Items listed in a dataset
════════════════════
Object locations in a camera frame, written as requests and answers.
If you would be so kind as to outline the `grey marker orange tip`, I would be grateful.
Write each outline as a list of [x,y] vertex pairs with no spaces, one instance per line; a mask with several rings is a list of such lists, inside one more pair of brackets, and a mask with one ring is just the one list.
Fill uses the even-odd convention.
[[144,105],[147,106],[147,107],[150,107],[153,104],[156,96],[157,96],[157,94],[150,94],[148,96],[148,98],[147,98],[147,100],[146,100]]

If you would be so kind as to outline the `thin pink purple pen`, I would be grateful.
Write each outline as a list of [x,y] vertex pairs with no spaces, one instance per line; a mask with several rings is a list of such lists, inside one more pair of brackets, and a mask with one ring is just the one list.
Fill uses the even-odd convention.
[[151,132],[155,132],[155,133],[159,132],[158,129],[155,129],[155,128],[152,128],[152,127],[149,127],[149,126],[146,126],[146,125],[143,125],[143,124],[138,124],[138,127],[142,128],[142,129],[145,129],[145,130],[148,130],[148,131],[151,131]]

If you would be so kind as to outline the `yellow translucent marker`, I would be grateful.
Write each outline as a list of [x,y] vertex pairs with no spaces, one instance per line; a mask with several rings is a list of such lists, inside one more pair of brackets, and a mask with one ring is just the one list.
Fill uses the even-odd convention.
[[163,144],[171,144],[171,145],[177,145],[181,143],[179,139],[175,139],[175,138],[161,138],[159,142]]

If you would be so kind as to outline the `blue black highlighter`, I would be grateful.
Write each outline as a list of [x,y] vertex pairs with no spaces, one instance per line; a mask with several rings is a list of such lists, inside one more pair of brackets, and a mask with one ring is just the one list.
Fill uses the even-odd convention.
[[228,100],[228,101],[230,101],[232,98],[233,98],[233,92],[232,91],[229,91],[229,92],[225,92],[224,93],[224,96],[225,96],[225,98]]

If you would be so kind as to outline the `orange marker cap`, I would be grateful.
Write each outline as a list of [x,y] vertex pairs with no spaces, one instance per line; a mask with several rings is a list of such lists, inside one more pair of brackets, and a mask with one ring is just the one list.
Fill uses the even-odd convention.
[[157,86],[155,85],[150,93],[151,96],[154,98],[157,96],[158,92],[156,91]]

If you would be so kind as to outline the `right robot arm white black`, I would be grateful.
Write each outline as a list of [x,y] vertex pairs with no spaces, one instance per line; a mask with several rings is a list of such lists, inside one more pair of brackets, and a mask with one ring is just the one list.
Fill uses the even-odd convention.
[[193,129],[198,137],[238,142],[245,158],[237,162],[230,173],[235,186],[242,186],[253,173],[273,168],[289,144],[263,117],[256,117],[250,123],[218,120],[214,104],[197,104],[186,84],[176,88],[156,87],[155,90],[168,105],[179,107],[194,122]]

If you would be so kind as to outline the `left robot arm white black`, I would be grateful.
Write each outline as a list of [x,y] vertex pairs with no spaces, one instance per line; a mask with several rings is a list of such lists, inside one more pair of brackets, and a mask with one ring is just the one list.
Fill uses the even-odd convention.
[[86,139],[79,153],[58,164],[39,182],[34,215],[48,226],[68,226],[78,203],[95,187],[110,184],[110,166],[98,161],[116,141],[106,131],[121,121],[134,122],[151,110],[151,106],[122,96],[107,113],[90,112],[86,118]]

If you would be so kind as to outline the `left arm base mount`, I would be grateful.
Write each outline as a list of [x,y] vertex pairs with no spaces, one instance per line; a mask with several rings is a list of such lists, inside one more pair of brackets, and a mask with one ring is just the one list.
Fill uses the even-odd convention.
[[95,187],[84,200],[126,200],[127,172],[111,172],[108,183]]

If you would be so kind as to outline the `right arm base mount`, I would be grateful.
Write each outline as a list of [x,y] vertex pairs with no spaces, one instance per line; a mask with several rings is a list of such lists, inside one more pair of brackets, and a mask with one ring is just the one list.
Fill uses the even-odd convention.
════════════════════
Problem statement
Copy out all the entries shown above, character for character.

Solution to this problem
Object locations in a camera frame, written as requests and answers.
If you would be so kind as to outline the `grey marker orange tip`, I would be grateful.
Write each outline as a list of [x,y] vertex pairs with no spaces, one instance per line; a mask with several rings is a list of such lists, inside one more pair of brackets, and a mask with one ring is just the one list.
Fill uses the even-odd convention.
[[144,105],[147,106],[147,107],[150,107],[153,104],[156,96],[157,96],[157,94],[150,94],[148,96],[148,98],[147,98],[147,100],[146,100]]

If you would be so kind as to outline the `thin pink purple pen`, I would be grateful.
Write each outline as a list of [x,y] vertex pairs with no spaces, one instance per line; a mask with several rings is a list of such lists, inside one more pair of brackets, and a mask with one ring is just the one list.
Fill uses the even-odd convention.
[[151,132],[155,132],[155,133],[159,132],[158,129],[155,129],[155,128],[152,128],[152,127],[149,127],[149,126],[146,126],[146,125],[143,125],[143,124],[138,124],[138,127],[142,128],[142,129],[145,129],[145,130],[148,130],[148,131],[151,131]]

If you would be so kind as to outline the `yellow translucent marker`, I would be grateful.
Write each outline as a list of [x,y] vertex pairs with no spaces, one instance per line; a mask with several rings is a list of such lists, inside one more pair of brackets, and a mask with one ring is just the one list.
Fill uses the even-odd convention.
[[163,144],[171,144],[171,145],[177,145],[181,143],[179,139],[175,139],[175,138],[161,138],[159,142]]

If you would be so kind as to outline the `blue black highlighter`, I would be grateful.
Write each outline as a list of [x,y] vertex pairs with no spaces, one instance per line; a mask with several rings is a list of such lists, inside one more pair of brackets, and a mask with one ring is just the one list.
Fill uses the even-odd convention.
[[228,100],[228,101],[230,101],[232,98],[233,98],[233,92],[232,91],[229,91],[229,92],[225,92],[224,93],[224,96],[225,96],[225,98]]

If you would be so kind as to outline the `orange marker cap`, I would be grateful.
Write each outline as a list of [x,y] vertex pairs with no spaces, one instance per line; a mask with several rings is a list of such lists, inside one more pair of brackets, and a mask with one ring is just the one list.
Fill uses the even-odd convention.
[[157,86],[155,85],[150,93],[151,96],[154,98],[157,96],[158,92],[156,91]]

If you would be so kind as to outline the `right robot arm white black`, I would be grateful.
Write each outline as a list of [x,y] vertex pairs with no spaces, one instance per line; a mask with several rings is a list of such lists, inside one more pair of brackets, and a mask with one ring is just the one list.
Fill uses the even-odd convention.
[[193,129],[198,137],[238,142],[245,158],[237,162],[230,173],[235,186],[242,186],[253,173],[273,168],[289,144],[263,117],[256,117],[250,123],[218,120],[214,104],[197,104],[186,84],[176,88],[156,87],[155,90],[168,105],[179,107],[194,122]]

If you would be so kind as to outline the `left robot arm white black`, I would be grateful.
Write each outline as a list of [x,y] vertex pairs with no spaces, one instance per line; a mask with several rings is a list of such lists, inside one more pair of brackets, and a mask with one ring is just the one list.
Fill uses the even-odd convention.
[[86,139],[79,153],[58,164],[39,182],[34,215],[48,226],[68,226],[78,203],[95,187],[110,184],[110,166],[98,161],[116,141],[106,131],[121,121],[134,122],[151,110],[151,106],[122,96],[107,113],[90,112],[86,118]]

If you would be so kind as to outline the `left arm base mount`, I would be grateful.
Write each outline as a list of [x,y] vertex pairs with no spaces, one instance per line; a mask with several rings is a list of such lists, inside one more pair of brackets, and a mask with one ring is just the one list.
Fill uses the even-odd convention.
[[95,187],[84,200],[126,200],[127,172],[111,172],[108,183]]

If you would be so kind as to outline the `right arm base mount`, I would be grateful.
Write each outline as a list of [x,y] vertex pairs with no spaces, one instance per line; a mask with several rings is a list of such lists, inside one more pair of brackets, and a mask with one ring is just the one list.
Fill uses the even-odd convention.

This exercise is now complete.